Forgotten Spaces
‘I’m up and down the Westway, in an’ out the lights. What a great traffic system - it’s so bright I can’t think of a better way to spend the night Then speeding around underneath the yellow lights’
London's Burning, Strummer/Jones 1979
The overlap of water, fixed rail and automotive transport at Royal Oak in West London is at once one of the most exhilarating and neglected urban compositions in Central London.
By its own merits the mega structure of the A40 Westway, opened in July 1970, must be one of the more beautiful additions to London in the 20th century; however as The Clash sardonically alluded the form is by no means matched by the mundane nature of most people’s experience of it and its immediate environment.
This is all the more extraordinary given the location of this formal nexus; between the economically self-assured neighbourhoods of Notting Hill and Maida Vale – an area with amongst the highest property values in the UK.
Starting at the edge of the Paddington Basin Development and ending at the Trellick Tower, this proposal identifies 8 sites suitable for the development of community, private or commercial interventions. The development of all the sites is considered as one single operation where constraints on one site can be alleviated by the development of an adjacent site.

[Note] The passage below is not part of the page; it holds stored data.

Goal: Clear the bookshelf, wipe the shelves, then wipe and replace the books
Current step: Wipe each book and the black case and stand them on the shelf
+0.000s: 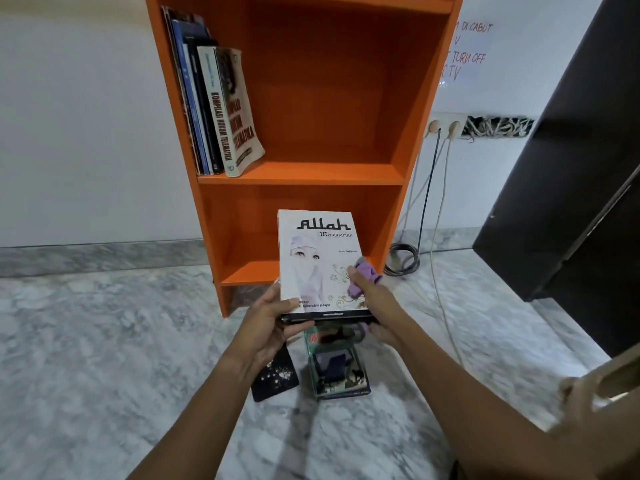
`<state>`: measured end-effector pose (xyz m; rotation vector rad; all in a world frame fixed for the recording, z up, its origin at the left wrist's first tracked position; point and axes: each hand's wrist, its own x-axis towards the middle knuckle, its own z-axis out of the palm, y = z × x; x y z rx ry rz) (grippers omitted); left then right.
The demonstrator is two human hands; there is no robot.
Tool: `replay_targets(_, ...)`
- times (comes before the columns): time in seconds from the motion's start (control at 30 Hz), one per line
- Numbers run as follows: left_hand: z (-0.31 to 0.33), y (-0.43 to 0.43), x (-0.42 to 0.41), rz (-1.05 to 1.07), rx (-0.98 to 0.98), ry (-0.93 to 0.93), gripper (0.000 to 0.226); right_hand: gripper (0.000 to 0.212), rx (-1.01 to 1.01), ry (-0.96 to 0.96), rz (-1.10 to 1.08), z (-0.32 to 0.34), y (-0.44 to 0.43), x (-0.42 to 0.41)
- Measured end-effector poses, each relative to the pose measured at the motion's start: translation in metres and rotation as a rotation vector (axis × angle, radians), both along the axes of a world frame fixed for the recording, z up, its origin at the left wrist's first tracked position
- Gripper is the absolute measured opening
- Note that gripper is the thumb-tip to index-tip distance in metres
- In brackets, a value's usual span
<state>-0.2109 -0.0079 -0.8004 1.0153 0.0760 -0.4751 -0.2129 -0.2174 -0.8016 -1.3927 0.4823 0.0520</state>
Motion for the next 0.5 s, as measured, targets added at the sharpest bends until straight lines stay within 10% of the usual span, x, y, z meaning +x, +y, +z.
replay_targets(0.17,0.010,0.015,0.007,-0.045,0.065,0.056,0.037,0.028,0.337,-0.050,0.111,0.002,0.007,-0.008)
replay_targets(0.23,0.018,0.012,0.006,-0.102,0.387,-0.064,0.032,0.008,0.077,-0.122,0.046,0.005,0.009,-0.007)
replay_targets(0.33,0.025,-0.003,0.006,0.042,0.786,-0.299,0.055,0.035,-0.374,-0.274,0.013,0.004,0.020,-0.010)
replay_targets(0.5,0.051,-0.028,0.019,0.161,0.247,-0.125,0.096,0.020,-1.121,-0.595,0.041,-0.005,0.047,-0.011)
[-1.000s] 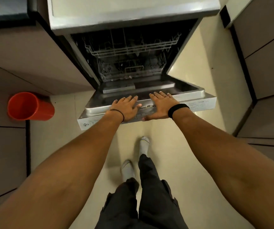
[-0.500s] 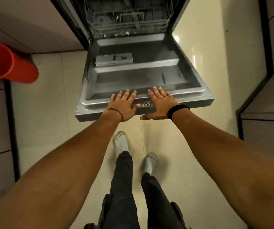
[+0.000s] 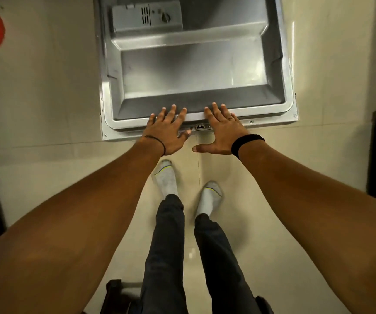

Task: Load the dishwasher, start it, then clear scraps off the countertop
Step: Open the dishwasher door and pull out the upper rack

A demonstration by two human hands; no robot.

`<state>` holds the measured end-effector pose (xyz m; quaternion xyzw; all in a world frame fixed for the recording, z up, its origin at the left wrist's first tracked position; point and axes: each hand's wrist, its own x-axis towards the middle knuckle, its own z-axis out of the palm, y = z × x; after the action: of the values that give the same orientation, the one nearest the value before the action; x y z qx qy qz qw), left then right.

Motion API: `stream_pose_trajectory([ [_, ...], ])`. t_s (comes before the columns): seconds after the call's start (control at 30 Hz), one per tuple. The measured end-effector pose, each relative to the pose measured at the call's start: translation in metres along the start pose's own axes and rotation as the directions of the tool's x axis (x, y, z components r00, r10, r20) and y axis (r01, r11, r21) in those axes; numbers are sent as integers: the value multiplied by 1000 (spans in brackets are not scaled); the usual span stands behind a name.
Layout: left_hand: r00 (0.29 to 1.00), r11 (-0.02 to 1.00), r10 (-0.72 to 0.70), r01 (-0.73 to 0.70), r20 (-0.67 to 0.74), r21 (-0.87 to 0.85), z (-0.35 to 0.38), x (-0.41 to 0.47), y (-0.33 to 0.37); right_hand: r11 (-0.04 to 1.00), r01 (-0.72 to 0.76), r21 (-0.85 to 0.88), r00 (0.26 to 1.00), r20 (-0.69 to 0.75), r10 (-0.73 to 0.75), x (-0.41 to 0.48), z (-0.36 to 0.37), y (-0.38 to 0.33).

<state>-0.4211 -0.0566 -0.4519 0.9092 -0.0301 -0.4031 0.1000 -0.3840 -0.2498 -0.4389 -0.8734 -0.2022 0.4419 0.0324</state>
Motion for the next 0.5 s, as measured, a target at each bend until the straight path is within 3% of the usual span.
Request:
stream_pose_trajectory([
  [0.5,998,999,22,-20,64,-29,100,92,-27,1000,-10,-3,996,83,10,95,87,30],
])
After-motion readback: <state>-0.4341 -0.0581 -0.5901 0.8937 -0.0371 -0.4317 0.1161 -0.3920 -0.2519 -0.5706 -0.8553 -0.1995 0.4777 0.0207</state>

Despite the obvious shortcomings of land below and adjacent to the viaduct, there are opportunities for useful concentrations of built volume intermingled with the infrastructure, and if these sites can be exploited to their maximum potential – perhaps requiring the quid pro quo development of community and landscape interventions - new concentrations of activity could be inserted.
The proposal transforms the study area into useful and robust piece of city that takes full advantage of the glamorous and beautiful spaces provided by the three transport routes while imbuing them with a variegated and rich set of new functions.